Plantígrada isla de universos invictos, cromosoma azul.
Gen de hojas escarlata, Nautilus de vida que recoge
las llagas de mi paso. Cráteres en el ovillo de la ingle,
labios que retuercen el signo del mañana y el amor
de la matrona y la vigilancia de la ausencia en los dos dedos
próximos del azar que dicen sí a la noche del infante
con sus rodillas turgentes de comunión y blancura.

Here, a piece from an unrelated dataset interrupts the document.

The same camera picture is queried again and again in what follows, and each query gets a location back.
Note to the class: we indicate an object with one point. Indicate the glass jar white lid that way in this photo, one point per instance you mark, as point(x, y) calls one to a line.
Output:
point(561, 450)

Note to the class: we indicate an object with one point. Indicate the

La trayectoria del águila, miel de cielo, cielo de miel,
dulces garras de infinitud, y yo, ah! yo, el plumaje
en su corona, almacén invicto que cruza las aceras del mar
y me sumerge en el vino de tu nombre, de los nombres ,
del hilo títere que roba estíos-esos carámbanos de calor
en las vísceras, la multiplicidad de sexos, desnudez del perfil
contra el tragaluz invisible-. Un resplandor en tu hombro de plata,
a mi lado, junto al candil oscuro de la ubre, en la orilla
que es un molde de tu silencio, a través del crisol,
de la incógnita que guarda osarios de catedral
cuando te viertes en música como un remanso
que el agua arroja al fulgor de la luna en su cresta.

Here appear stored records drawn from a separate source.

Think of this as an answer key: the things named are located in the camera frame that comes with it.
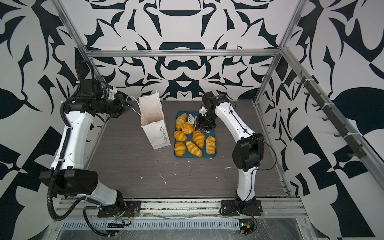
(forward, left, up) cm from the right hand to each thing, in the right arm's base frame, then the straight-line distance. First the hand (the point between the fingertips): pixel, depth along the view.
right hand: (198, 127), depth 83 cm
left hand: (+3, +31, +17) cm, 36 cm away
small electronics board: (-43, -22, -19) cm, 52 cm away
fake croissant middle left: (+3, +11, -13) cm, 17 cm away
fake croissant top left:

Y sí, cuál el oro, falso oro, céfiro del grito y la lujuria,
en el parásito hogar que sufre las telarañas sin madre,
la voz insólita de la camada en mi frente rota
de anciano sin párpados ni ojos, ni vidrios abiertos
a la claridad. El tiempo es la razón del tiempo,
aquí viven las cenizas sobre un pedestal
alto como los geiseres que desafían el brillo de la luz,
su caída de lava frágil, su ascua evanescente
que inclina el deseo y lo atrofia con sus amantes alas de senectud.